(What you have to do):
Below, some lines carry pictures; leave those pictures out and retype exactly the lines from the one with "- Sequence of" through the one with "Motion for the".

□ □ □ □ □ □ □

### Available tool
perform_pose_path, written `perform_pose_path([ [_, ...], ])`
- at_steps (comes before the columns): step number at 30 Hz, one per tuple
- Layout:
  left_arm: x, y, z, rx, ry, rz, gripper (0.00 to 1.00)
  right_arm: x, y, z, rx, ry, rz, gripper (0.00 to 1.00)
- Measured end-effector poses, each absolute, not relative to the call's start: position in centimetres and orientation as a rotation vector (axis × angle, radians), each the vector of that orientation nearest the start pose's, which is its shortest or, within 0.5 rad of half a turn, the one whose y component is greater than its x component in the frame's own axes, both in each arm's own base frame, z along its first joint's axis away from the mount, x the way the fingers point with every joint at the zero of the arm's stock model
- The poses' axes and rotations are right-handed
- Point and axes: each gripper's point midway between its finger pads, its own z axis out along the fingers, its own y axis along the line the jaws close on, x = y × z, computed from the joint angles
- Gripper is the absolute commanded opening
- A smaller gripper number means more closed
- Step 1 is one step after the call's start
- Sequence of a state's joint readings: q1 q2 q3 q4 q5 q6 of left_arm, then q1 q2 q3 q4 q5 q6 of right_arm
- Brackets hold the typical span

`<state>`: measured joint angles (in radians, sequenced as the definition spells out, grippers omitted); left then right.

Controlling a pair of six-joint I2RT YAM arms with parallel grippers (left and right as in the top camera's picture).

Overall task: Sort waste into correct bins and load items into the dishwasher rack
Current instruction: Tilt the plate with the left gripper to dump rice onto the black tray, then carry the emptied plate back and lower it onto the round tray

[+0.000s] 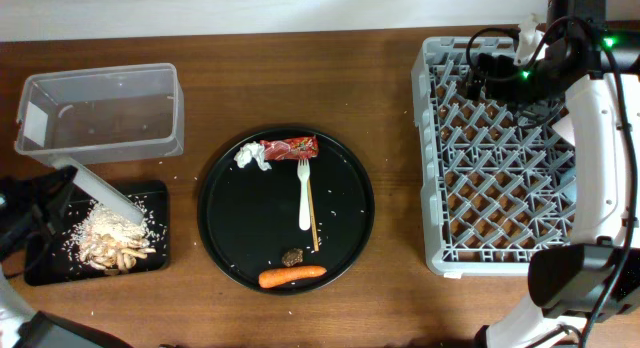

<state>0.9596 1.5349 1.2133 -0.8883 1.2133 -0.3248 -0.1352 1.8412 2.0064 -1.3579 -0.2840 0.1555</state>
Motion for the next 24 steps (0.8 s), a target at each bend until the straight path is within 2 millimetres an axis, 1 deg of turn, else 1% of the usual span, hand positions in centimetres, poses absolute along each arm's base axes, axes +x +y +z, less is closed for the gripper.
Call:
perform_pose_path([
  [1,30.8,16.4,23.0,-1.075,1.867,-1.269,0.0,41.3,-0.8,24.5,0.322,2.723,0.397,0.99],
  [3,30.2,15.9,22.9,-1.112,1.857,-1.313,0.0,41.3,-0.8,24.5,0.322,2.723,0.397,0.99],
  [4,30.2,15.8,23.2,-1.092,1.85,-1.325,0.0,41.3,-0.8,24.5,0.322,2.723,0.397,0.99],
  [5,30.4,16.1,23.4,-1.053,1.844,-1.311,0.0,41.3,-0.8,24.5,0.322,2.723,0.397,0.99],
  [8,30.5,16.3,23.6,-1.032,1.833,-1.306,0.0,41.3,-0.8,24.5,0.322,2.723,0.397,0.99],
  [10,30.3,16.0,23.6,-1.054,1.829,-1.333,0.0,41.3,-0.8,24.5,0.322,2.722,0.397,0.99],
  [15,30.1,16.4,22.7,-1.091,1.865,-1.277,0.0,41.3,-0.8,24.5,0.322,2.723,0.397,0.99],
  [17,29.9,16.2,22.5,-1.098,1.879,-1.268,0.0,41.3,-0.8,24.5,0.321,2.723,0.397,0.99],
  [18,29.8,16.1,22.8,-1.082,1.882,-1.255,0.0,41.3,-0.8,24.5,0.322,2.723,0.397,0.99],
  [21,29.1,15.1,25.4,-0.97,1.888,-1.155,0.0,41.3,-0.8,24.5,0.322,2.723,0.397,0.99],
  [22,28.9,14.3,27.0,-0.896,1.891,-1.101,0.0,41.3,-0.8,24.5,0.321,2.723,0.397,0.99],
  [23,28.9,13.4,27.9,-0.837,1.899,-1.07,0.0,41.3,-0.8,24.5,0.322,2.723,0.397,0.99],
  [24,29.1,11.8,29.0,-0.752,1.921,-1.038,0.0,41.3,-0.8,24.5,0.323,2.723,0.397,0.99],
])
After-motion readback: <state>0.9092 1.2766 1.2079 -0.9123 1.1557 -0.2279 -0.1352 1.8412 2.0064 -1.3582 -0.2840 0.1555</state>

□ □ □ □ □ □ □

(Expected answer):
- Sequence of a state's joint readings: q1 q2 q3 q4 q5 q6 of left_arm, then q1 q2 q3 q4 q5 q6 of right_arm
- Brackets hold the typical span

`<state>`: measured joint angles (in radians, sequenced as the definition spells out, grippers omitted); left then right.

Controlling a pair of six-joint I2RT YAM arms with parallel grippers (left and right as in the top camera's picture).

Overall task: Sort waste into correct bins and load items into the dishwasher rack
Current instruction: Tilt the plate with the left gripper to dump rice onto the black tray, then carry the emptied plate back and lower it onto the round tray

[+0.000s] 

<state>0.9596 1.5349 1.2133 -0.8883 1.2133 -0.3248 -0.1352 1.8412 2.0064 -1.3579 -0.2840 0.1555</state>
Motion for the next 24 steps (0.8 s), a target at each bend until the straight path is within 2 millimetres an axis, 1 deg of turn, else 1% of the usual span, hand positions in centimetres, poses absolute along each arm's base axes, axes +x +y +z, less is closed for the gripper.

The output for this exercise is complete.